(Excerpts from a dataset)

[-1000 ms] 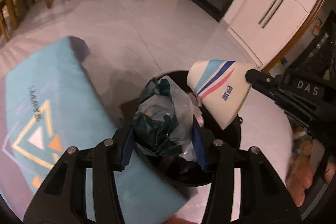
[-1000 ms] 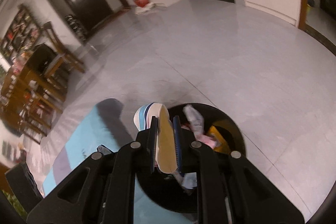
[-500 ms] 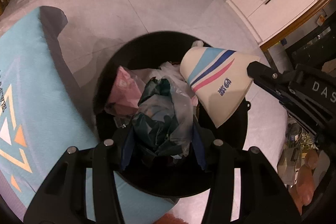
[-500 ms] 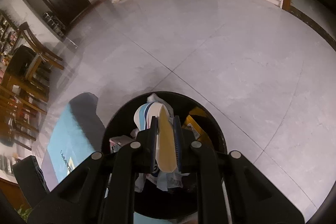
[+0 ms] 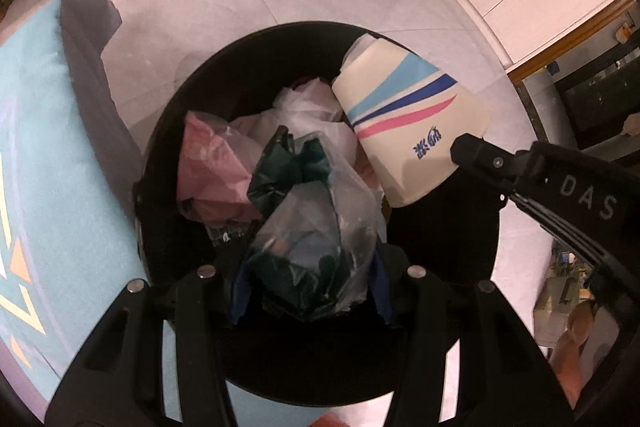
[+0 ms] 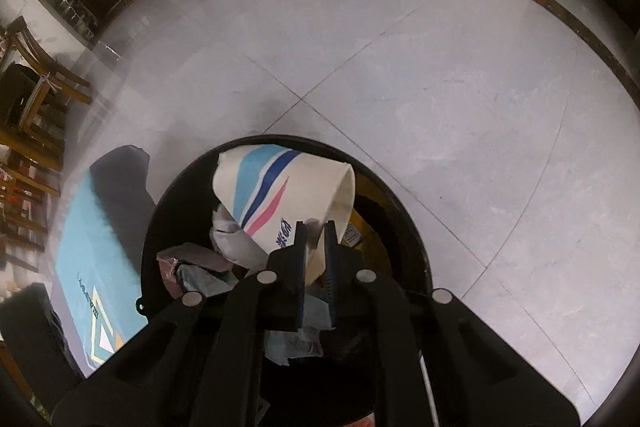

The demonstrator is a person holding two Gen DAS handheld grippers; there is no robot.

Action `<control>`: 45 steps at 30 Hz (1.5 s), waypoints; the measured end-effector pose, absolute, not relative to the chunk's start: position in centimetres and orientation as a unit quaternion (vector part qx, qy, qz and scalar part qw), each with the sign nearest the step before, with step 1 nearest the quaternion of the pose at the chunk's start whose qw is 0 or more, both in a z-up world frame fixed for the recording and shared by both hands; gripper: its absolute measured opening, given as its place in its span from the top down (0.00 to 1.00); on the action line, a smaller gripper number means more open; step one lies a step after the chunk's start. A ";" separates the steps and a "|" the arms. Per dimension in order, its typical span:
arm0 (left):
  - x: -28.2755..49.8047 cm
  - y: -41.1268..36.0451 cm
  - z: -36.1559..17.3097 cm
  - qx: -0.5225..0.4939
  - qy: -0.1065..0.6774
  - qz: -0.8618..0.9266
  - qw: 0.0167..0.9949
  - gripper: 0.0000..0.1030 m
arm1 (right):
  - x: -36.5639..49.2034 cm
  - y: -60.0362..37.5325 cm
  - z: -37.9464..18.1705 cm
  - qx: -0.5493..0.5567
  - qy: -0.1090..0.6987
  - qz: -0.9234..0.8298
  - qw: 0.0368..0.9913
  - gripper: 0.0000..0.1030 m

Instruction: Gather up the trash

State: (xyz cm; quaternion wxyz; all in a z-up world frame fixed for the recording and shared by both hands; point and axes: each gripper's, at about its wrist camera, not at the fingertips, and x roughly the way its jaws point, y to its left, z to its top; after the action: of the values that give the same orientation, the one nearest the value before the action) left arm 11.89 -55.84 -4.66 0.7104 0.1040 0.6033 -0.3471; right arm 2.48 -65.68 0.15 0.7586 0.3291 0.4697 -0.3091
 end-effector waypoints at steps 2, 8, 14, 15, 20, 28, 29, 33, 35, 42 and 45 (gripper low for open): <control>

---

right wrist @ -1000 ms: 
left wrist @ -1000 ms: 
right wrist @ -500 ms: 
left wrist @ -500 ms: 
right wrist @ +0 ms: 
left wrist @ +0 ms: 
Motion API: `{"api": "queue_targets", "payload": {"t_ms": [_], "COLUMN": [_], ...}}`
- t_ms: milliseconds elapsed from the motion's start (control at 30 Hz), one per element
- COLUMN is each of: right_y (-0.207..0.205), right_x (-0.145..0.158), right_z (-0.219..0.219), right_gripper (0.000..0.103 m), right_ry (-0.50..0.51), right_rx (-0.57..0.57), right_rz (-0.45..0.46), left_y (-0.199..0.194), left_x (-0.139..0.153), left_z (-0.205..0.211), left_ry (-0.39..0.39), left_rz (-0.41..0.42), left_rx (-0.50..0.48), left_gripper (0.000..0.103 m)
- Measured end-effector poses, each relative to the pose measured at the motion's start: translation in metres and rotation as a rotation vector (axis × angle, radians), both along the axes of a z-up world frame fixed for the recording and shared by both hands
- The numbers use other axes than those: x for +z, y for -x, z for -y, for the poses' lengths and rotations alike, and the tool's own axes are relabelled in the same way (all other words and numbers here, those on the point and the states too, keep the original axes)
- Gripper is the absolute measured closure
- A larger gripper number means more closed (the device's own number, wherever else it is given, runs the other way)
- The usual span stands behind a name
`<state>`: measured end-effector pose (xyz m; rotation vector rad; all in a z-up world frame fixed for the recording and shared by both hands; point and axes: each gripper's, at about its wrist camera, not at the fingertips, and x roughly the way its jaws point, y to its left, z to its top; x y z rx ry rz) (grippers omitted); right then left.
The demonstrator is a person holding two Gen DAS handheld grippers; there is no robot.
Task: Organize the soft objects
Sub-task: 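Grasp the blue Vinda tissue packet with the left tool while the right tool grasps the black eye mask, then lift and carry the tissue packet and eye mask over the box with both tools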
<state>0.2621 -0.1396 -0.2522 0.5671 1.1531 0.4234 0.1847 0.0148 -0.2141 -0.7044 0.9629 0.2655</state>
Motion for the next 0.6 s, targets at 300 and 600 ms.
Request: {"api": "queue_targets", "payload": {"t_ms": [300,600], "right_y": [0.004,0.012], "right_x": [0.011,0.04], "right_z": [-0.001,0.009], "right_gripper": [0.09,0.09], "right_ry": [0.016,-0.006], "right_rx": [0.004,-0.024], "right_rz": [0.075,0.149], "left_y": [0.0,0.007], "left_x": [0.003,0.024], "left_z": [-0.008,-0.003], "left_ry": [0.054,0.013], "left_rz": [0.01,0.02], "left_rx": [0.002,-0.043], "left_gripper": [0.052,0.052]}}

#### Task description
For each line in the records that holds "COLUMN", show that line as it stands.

#### Expected output
Motion API: `{"api": "queue_targets", "payload": {"t_ms": [_], "COLUMN": [_], ...}}`
- COLUMN is each of: right_y (-0.207..0.205), right_x (-0.145..0.158), right_z (-0.219..0.219), right_gripper (0.000..0.103 m), right_ry (-0.50..0.51), right_rx (-0.57..0.57), right_rz (-0.45..0.46), left_y (-0.199..0.194), left_x (-0.139..0.153), left_z (-0.205..0.211), left_ry (-0.39..0.39), left_rz (-0.41..0.42), left_rx (-0.50..0.48), left_gripper (0.000..0.103 m)

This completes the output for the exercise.